→ **Your goal**:
Spot each line in the data below containing "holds" and copy it.

→ **Input data**:
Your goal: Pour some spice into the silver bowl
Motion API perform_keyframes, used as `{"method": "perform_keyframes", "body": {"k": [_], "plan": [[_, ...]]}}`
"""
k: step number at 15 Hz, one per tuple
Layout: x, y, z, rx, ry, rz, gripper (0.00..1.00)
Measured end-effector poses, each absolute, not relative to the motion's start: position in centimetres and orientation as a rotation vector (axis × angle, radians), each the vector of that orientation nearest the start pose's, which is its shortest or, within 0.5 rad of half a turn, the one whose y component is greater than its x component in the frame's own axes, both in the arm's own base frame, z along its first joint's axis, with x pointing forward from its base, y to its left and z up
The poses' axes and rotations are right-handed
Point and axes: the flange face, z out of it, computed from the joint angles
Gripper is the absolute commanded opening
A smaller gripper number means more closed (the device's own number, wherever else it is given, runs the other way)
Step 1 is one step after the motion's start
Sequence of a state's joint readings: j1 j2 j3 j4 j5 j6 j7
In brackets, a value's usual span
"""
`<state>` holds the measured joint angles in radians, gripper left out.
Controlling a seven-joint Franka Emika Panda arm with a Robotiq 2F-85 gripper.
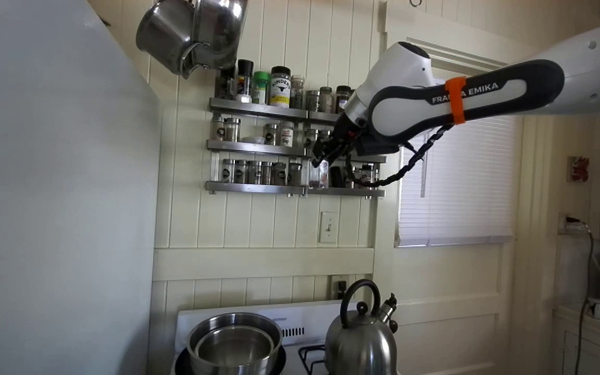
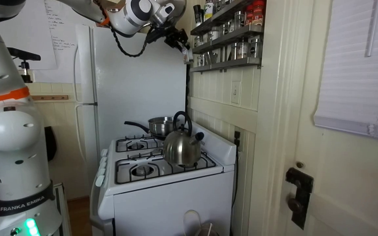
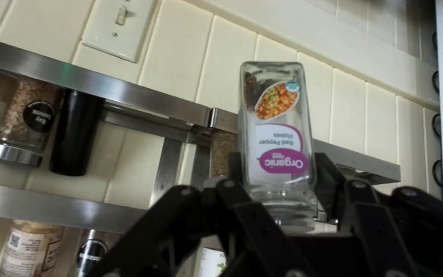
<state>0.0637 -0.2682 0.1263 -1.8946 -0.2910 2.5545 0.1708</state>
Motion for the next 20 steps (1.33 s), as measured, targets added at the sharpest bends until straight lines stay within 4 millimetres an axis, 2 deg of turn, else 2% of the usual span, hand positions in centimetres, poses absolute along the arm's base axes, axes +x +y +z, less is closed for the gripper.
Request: {"method": "perform_keyframes", "body": {"k": [6,10,11,14,15,20], "plan": [[50.8,6.6,69.7,-2.794,-0.242,-1.704,0.23],[50.9,5.1,68.1,-2.749,-0.283,-1.815,0.23],[51.1,4.9,68.0,-2.736,-0.301,-1.845,0.48],[51.7,4.5,67.7,-2.708,-0.343,-1.907,0.48],[51.9,4.4,67.6,-2.709,-0.346,-1.908,0.23],[52.3,4.1,67.6,-2.716,-0.342,-1.915,0.23]]}}
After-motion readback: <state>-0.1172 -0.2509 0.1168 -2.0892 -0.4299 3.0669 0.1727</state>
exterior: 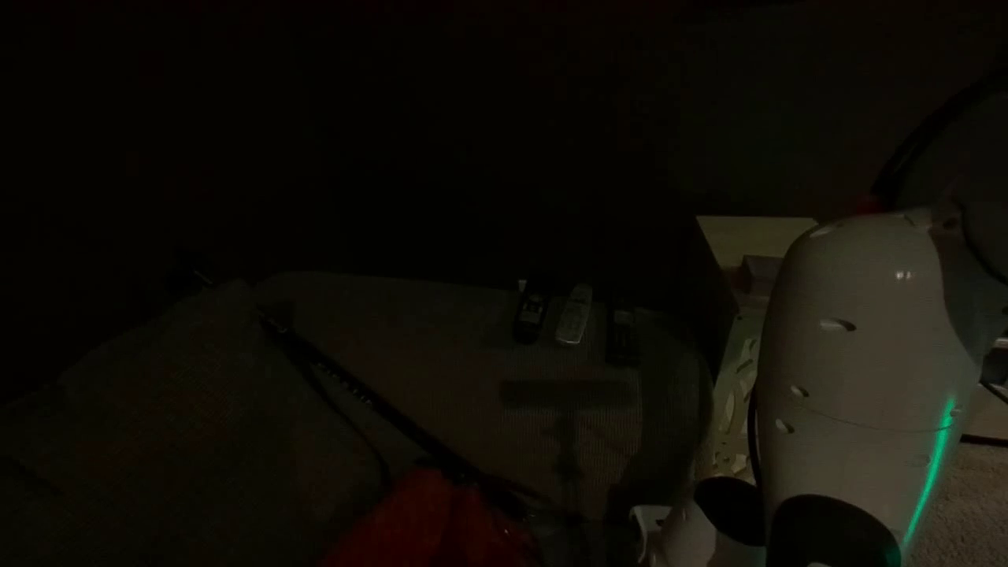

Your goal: Remove the toy car from the sofa and put it on the white cabinet

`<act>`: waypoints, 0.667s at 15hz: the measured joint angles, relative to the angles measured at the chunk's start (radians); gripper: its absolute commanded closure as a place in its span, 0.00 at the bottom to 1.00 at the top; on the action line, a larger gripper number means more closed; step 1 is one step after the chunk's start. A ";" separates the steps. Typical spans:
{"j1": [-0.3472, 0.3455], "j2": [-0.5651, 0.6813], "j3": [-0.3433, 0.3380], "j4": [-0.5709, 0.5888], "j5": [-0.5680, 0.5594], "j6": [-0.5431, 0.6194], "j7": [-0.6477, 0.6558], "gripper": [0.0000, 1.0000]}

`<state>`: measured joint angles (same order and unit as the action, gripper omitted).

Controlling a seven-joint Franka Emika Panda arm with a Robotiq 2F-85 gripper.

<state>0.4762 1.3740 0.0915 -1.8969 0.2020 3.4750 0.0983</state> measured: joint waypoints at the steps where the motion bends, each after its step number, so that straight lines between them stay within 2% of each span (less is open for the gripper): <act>1: 0.003 -0.006 0.000 -0.010 0.010 0.035 0.005 0.60; 3: -0.004 -0.036 0.009 -0.061 0.017 0.158 0.016 0.60; 6: -0.051 -0.124 0.062 -0.201 0.025 0.367 0.040 0.60; 10: -0.099 -0.279 0.140 -0.383 0.099 0.479 0.059 0.60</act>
<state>0.3776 1.0954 0.2316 -2.2799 0.3006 3.9537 0.1576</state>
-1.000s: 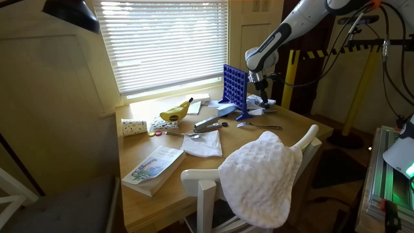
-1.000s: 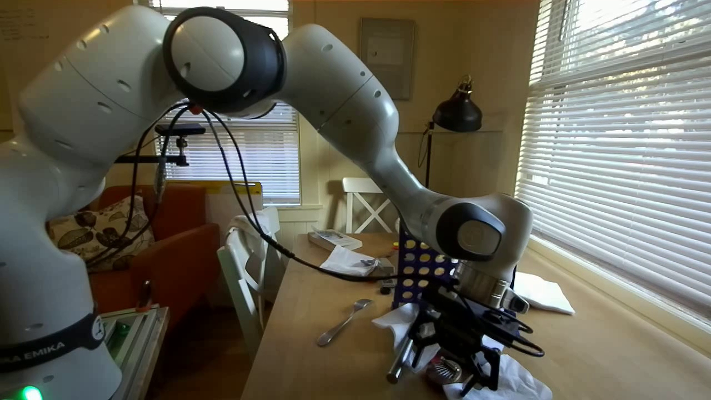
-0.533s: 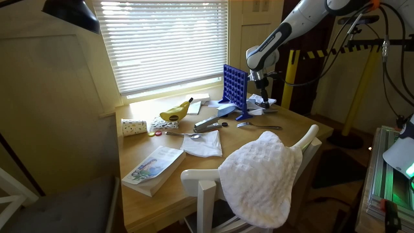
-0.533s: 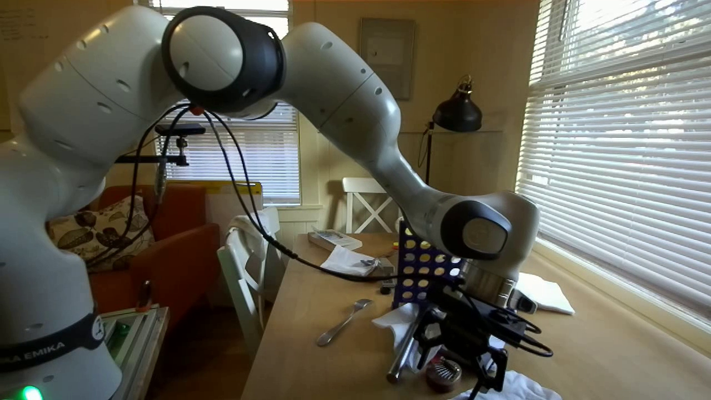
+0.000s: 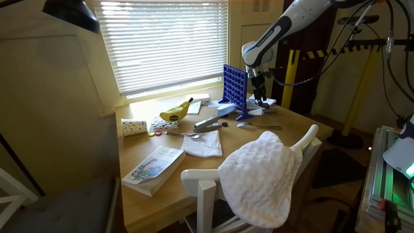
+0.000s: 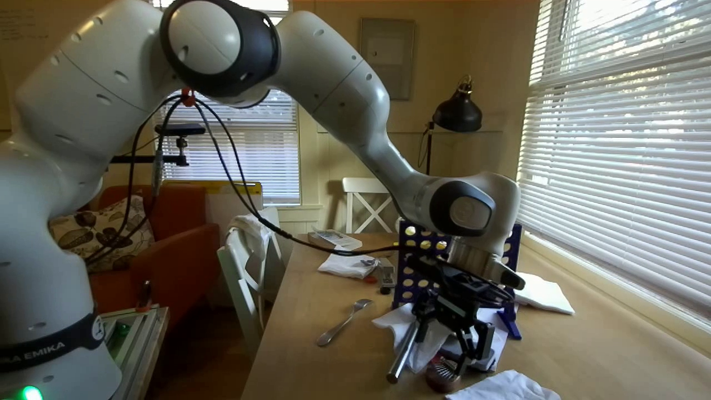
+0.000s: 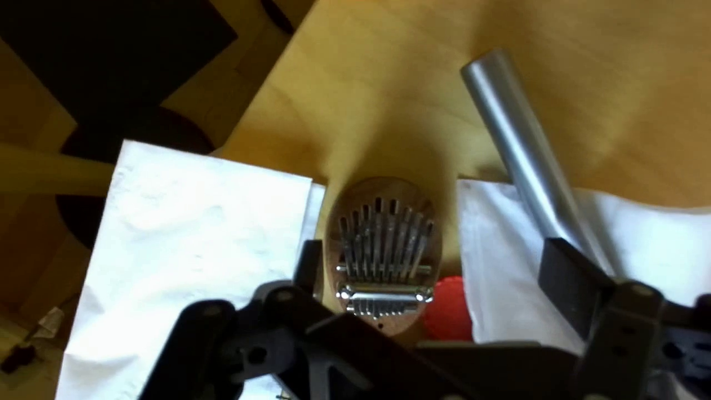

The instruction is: Move the tin to the left

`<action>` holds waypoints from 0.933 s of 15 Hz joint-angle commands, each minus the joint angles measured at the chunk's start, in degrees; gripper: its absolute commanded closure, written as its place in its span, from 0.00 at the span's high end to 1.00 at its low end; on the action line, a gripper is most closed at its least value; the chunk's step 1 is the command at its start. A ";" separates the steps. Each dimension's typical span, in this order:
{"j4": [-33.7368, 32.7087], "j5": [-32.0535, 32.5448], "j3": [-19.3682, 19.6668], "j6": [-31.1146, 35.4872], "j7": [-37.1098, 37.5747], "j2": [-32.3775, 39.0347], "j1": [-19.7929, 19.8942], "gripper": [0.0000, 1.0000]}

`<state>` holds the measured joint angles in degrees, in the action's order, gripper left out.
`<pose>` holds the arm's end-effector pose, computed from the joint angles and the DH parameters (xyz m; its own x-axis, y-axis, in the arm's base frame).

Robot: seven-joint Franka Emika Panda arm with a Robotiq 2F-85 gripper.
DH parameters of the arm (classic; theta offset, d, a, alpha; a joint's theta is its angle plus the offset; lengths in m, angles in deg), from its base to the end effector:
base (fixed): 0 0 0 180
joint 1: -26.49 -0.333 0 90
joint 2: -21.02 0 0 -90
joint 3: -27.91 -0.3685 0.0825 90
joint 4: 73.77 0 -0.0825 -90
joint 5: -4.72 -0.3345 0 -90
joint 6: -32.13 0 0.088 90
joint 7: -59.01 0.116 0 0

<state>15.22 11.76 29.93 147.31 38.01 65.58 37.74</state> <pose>0.6454 -0.1564 0.2300 0.9199 0.1989 -0.3379 0.2084 -0.9780 -0.0083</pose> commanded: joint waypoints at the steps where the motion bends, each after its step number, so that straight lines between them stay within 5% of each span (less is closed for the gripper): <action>1: 2.23 -1.79 1.58 0.45 10.91 -1.91 -1.70 1.00; 6: 0.97 -0.91 1.57 -4.45 8.79 -1.65 -0.13 1.00; 14: 0.18 0.57 1.71 -1.28 1.85 -0.63 0.64 1.00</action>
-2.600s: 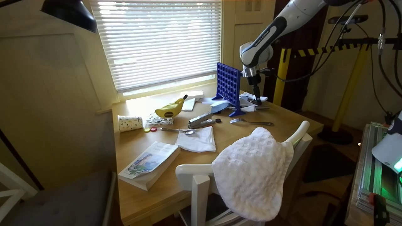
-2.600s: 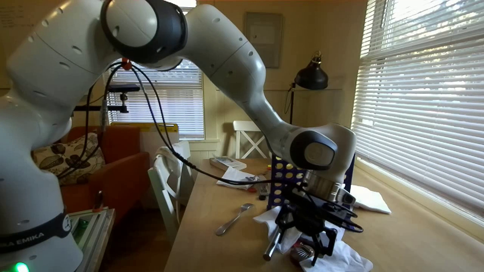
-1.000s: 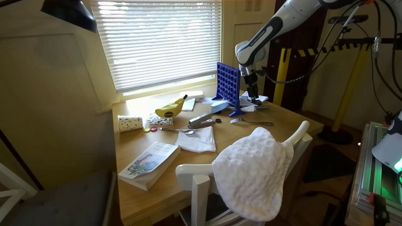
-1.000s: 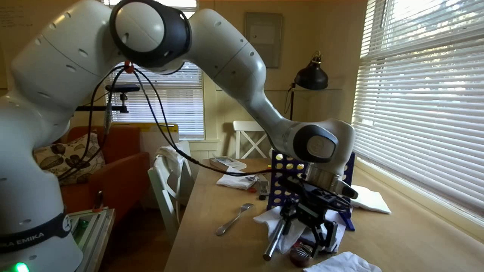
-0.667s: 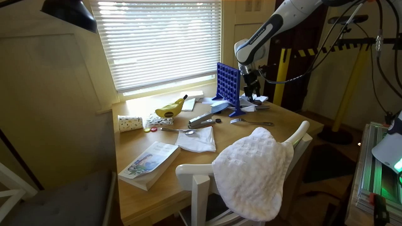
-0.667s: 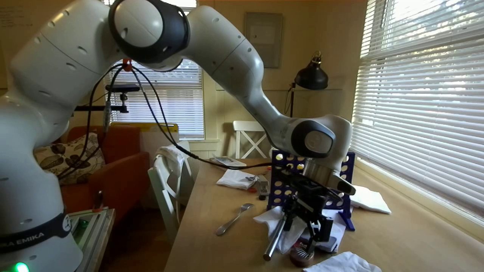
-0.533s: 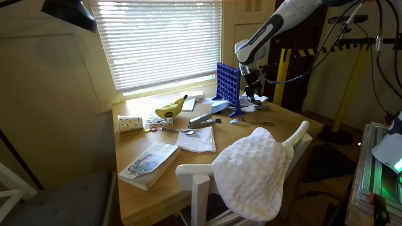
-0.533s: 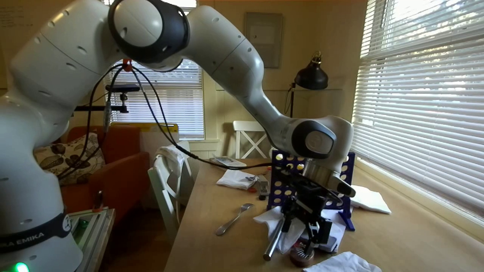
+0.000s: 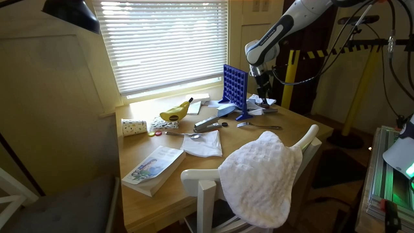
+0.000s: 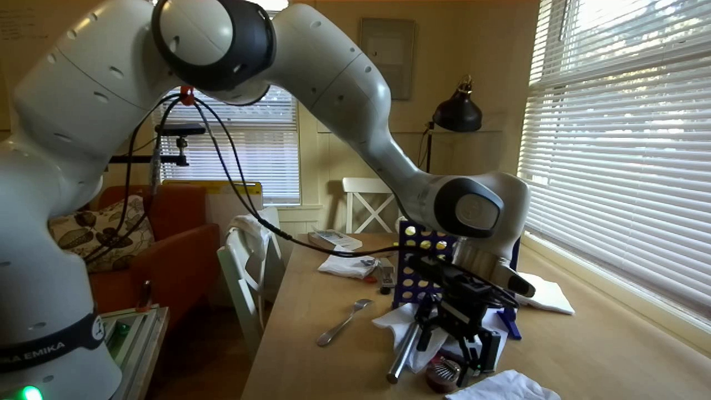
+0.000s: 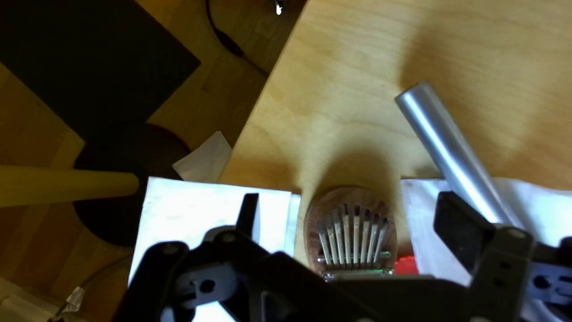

→ **Your response**:
`<state>` holds the measured joint angles in radians, gripper left out.
`<action>` holds waypoints from 0.933 s of 15 Hz joint-angle commands, each minus the joint angles measured at the chunk's start, in degrees; gripper: its absolute commanded closure, written as its place in its span, from 0.00 at the span's high end to 1.00 at its low end; on the action line, a gripper is most closed at its least value; the chunk's step 1 is the command at its start. A ";" separates the steps. Each dimension's typical span, in this order:
`<state>` holds the measured joint angles in degrees, in the action's order, gripper left out.
`<pose>` holds the arm's end-effector pose, computed from the joint angles and the DH parameters (xyz m; its own x-axis, y-axis, in the arm's base frame).

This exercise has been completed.